[THE PROBLEM] Return every line of the listing that includes the string "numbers".

[DATA RECORDS]
>>>>
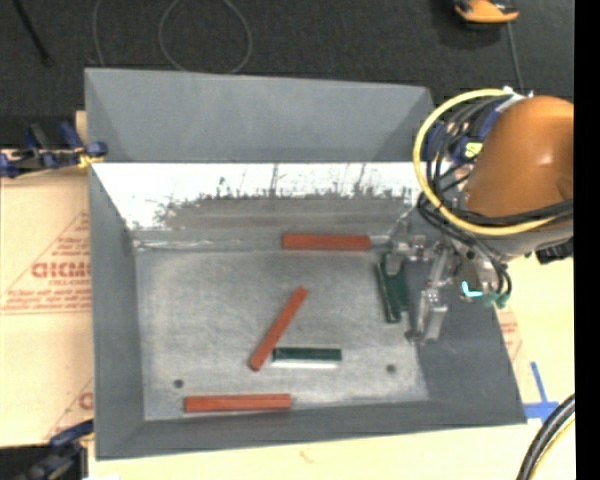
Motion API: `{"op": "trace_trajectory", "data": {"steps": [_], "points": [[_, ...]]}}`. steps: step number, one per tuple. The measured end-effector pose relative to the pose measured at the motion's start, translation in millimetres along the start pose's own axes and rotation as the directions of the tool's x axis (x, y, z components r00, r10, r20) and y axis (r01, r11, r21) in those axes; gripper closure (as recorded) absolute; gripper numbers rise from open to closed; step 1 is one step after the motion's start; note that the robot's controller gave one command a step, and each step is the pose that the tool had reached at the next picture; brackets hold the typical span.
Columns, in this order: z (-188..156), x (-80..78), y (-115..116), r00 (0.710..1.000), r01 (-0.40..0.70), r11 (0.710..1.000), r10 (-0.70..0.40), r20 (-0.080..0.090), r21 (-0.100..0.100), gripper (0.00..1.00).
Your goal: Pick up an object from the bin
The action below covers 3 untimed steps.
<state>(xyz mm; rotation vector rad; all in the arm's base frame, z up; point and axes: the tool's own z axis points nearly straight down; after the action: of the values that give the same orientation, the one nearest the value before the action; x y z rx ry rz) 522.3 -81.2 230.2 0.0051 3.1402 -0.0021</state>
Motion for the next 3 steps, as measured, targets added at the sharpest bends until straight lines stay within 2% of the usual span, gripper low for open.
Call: {"op": "trace_trajectory", "data": {"steps": [1,2,3], "points": [[-42,1.0,19,0.957,0.292,0.957,-0.292,0.006,0.001,0.00],[91,5.0,154,0.939,0.345,0.939,-0.345,-0.003,-0.007,0.00],[162,-27.5,103,0.882,0.471,0.882,-0.471,-0.001,-0.001,0.00]]}}
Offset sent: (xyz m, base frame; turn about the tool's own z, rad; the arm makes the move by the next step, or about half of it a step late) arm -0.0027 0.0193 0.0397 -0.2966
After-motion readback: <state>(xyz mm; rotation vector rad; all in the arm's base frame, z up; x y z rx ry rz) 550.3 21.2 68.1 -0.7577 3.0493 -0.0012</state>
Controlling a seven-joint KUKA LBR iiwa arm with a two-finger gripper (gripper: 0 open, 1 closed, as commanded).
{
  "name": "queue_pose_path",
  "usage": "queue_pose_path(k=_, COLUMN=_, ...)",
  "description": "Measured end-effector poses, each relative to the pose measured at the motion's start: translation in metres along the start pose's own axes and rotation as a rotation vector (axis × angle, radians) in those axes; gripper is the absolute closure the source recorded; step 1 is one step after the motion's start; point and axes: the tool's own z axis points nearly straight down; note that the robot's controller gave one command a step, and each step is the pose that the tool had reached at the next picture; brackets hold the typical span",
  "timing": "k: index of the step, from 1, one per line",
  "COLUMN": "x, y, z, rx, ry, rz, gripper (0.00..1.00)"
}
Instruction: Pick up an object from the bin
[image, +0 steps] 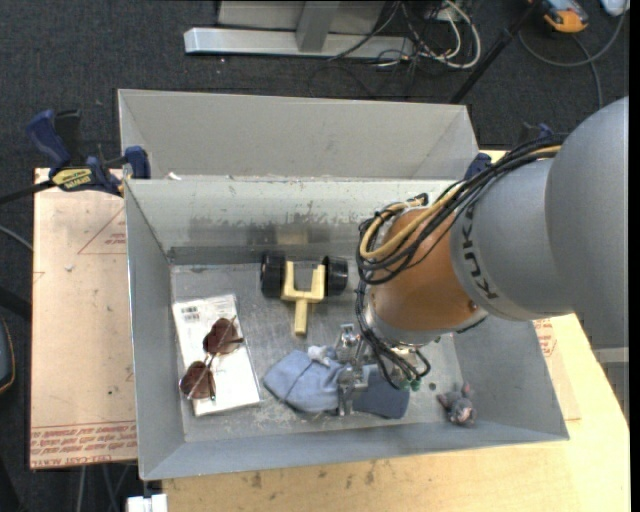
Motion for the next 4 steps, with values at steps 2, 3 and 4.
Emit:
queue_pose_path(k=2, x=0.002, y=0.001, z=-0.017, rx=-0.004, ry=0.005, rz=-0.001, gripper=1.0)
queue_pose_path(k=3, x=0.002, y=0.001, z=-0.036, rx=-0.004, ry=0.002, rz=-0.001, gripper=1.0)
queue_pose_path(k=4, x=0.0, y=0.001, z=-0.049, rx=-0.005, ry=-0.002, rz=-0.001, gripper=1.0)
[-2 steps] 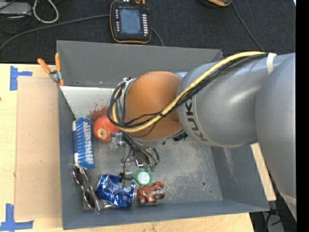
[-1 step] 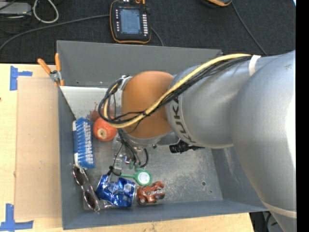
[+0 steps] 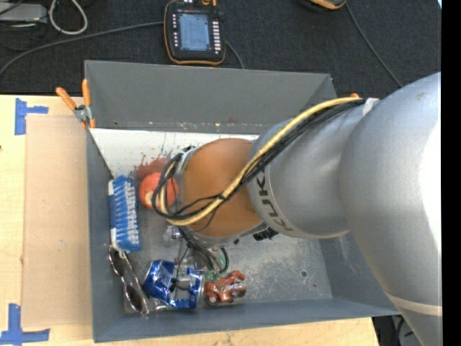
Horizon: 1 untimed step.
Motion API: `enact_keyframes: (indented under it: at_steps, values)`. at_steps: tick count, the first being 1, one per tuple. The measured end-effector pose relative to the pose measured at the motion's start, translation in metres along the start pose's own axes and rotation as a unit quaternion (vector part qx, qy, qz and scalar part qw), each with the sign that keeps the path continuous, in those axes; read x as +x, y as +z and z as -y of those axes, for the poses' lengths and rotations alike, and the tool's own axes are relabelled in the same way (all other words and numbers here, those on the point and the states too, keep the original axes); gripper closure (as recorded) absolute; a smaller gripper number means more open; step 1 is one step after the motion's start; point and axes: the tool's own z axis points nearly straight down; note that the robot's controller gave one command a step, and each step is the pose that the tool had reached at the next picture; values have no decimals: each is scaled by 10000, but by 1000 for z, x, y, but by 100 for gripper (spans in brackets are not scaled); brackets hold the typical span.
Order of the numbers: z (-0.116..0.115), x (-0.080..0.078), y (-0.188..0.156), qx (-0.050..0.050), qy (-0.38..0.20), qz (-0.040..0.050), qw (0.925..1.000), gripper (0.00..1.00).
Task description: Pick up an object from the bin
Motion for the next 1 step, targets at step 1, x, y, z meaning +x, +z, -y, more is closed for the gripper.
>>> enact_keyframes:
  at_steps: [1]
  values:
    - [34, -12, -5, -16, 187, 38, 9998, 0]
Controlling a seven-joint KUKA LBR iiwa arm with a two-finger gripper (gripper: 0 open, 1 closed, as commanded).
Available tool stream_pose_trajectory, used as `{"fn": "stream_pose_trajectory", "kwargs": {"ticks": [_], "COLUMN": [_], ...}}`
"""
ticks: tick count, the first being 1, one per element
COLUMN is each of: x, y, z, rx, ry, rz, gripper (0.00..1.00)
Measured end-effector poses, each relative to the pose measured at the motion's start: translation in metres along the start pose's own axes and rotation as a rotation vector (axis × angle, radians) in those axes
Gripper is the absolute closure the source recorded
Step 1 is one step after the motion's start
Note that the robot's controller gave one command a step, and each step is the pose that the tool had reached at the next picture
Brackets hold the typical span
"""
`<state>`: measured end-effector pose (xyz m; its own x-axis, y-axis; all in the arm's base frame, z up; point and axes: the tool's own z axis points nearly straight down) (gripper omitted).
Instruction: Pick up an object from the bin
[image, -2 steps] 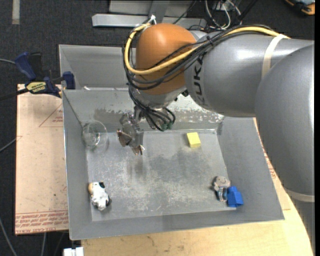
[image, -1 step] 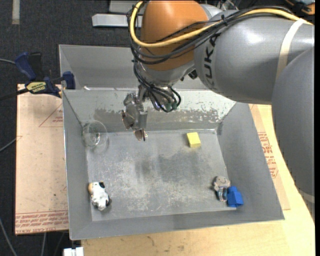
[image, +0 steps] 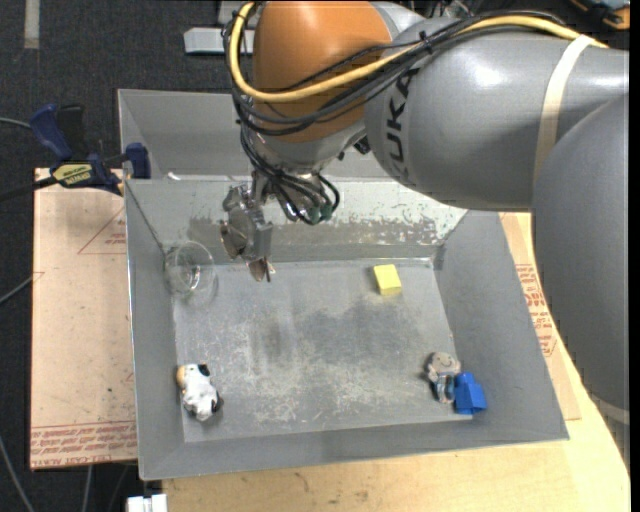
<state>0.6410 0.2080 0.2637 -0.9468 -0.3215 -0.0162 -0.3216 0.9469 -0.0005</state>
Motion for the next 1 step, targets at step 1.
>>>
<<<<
[ANSWER BOX]
Motion API: `{"op": "trace_trajectory", "data": {"steps": [_], "points": [[_, ...]]}}`. steps: step number, one per tuple. The measured end-effector pose relative to the pose measured at the motion's start, translation in millimetres along the start pose's own axes and rotation as the directions of the tool's x axis (x, y, z components r00, r10, r20) and y axis (r01, r11, r21) in those axes; gripper closure (as recorded) absolute; gripper numbers rise from open to closed; step 1 is one step after the motion's start; note that the robot's controller gave one command a step, and each step is the pose that the tool had reached at the next picture; brackets hold the typical span.
Motion API: `enact_keyframes: (indented under it: at_steps, values)`. at_steps: tick count, the first being 1, one per tuple. The measured end-effector pose relative to the pose measured at the motion's start, translation in metres along the start pose's own axes and rotation as a unit quaternion (vector part qx, qy, qz and scalar part qw), each with the sign that keeps the path continuous, in those axes; read x as +x, y as +z and z as -y of those axes, for the poses' lengths and rotations alike, and the tool's own axes are relabelled in the same way (all other words and numbers here, those on the point and the states too, keep the original axes); gripper closure (as recorded) absolute; a smaller gripper number means more open; step 1 is one step after the motion's start; point and axes: the tool's own z axis points nearly straight down; note that the robot's controller gave one command a step, and each step is the pose that the tool had reached at the next picture; values have no decimals: each is scaled by 10000, but by 1000 for z, x, y, but by 100 for gripper (spans in brackets are not scaled); brackets hold the typical span.
Order of the numbers: z (-0.116..0.115), x (-0.080..0.078), y (-0.188..0.156), qx (-0.050..0.050), qy (-0.38..0.20), qz (-0.040..0.050), qw (0.925..1.000), gripper (0.00..1.00).

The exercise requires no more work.